DSCN1266I generally prefer February to January. It’s a shorter month, and it always ends in March. It benefits from not sitting next to Christmas, and is not tarnished by the comparative lack of joy, presents, bright lights and good-will. So I have been trying to find some uplifting verse to match my monthly preference…

And maybe I’m onto a loser because most poetry tends towards the melancholy anyway, but February does not seem to inspire any lightness at all. Ted Hughes, I love you, but your words are stones and flints and have no remorse. Ezra Pound, I like you too, but your words have become argument’s whores. Margaret Attwood, you may have cats in your poem, but you can’t fool me, I know there is something dark at the heart.And John Clare, sorry, I just can’t trust you, it’s too Romantic and too sane. So, on the strength of his third stanza and not because he offers February in any genteel or fluffy kind of way, I give you Boris Pasternak:

February. Get ink. Weep.
Write the heart out about it. Sing
Another song of February
While raucous slush burns black with spring.

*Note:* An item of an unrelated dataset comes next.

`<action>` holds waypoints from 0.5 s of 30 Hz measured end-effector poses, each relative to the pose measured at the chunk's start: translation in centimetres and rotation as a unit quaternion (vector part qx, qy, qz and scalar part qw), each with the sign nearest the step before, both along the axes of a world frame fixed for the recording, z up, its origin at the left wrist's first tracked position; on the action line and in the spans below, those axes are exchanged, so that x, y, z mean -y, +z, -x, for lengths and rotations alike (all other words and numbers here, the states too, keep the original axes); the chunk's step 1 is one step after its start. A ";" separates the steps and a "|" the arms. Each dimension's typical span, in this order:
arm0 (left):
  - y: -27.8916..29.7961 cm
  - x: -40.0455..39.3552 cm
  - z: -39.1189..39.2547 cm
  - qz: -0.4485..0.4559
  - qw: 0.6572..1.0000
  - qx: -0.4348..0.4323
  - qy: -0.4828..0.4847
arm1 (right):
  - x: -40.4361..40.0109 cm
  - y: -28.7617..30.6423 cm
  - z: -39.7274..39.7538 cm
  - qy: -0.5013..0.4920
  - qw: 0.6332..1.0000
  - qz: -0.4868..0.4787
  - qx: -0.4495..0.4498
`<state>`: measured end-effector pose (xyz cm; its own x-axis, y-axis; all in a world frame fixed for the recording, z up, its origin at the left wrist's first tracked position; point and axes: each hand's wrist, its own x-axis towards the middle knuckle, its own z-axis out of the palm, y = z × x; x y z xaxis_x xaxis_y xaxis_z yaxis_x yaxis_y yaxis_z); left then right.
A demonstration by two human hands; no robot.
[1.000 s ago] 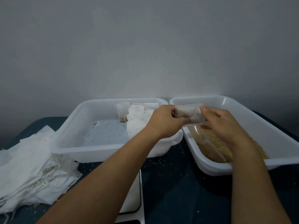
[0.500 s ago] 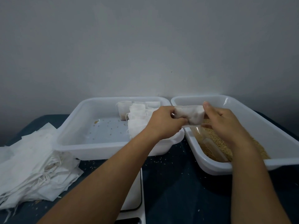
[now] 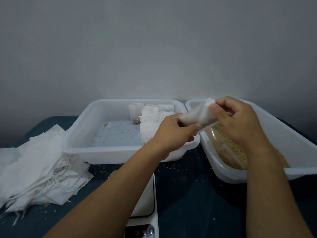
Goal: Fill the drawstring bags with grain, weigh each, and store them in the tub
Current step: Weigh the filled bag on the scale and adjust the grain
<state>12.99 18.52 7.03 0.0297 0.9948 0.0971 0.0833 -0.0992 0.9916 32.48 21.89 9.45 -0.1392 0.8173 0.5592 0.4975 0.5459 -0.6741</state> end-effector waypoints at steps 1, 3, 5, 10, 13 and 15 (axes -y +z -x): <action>-0.2 0.6 0.5 -0.005 1.000 -0.009 -0.005 | 0.3 0.3 0.5 0.008 1.000 -0.015 0.006; -0.6 1.8 1.7 -0.032 0.998 -0.052 -0.005 | 1.4 1.1 1.6 0.031 0.998 -0.045 0.027; -0.9 3.1 3.1 -0.066 0.995 -0.076 0.001 | 2.5 1.8 2.9 0.066 0.992 -0.075 0.074; -1.1 6.1 6.0 -0.117 0.988 -0.094 0.033 | 4.7 2.4 6.5 0.153 0.962 -0.096 0.204; -2.3 7.7 7.8 -0.101 0.991 -0.053 0.063 | 5.8 1.5 8.0 0.179 0.966 -0.079 0.166; -3.2 8.8 9.1 -0.085 0.993 0.009 0.083 | 6.4 0.5 8.4 0.183 0.979 0.005 0.092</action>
<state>3.88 9.74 3.79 -0.1364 0.9552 0.2627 0.0941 -0.2515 0.9633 24.11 15.49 9.90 -0.5216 0.6996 0.4884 0.3838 0.7036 -0.5980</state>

Six grivnas* for a buggy ride
Past booming bells, on screaming gears,
Out to a place where rain pours down
Louder than any ink or tears

Where like a flock of charcoal pears,
A thousand blackbirds, ripped awry
From trees to puddles, knock dry grief
Into the deep end of the eye.

A thaw patch blackens underfoot.
The wind is gutted with a scream.
True verses are the most haphazard,
Rhyming the heart out on a theme.

*Grivna: a unit of currency.

One response to “February.”

  1. I love it when you introduce me to new poets. Not a lover of February but I’m always happier when the snowdrops peek their brave little heads above the grass. Spring is coming!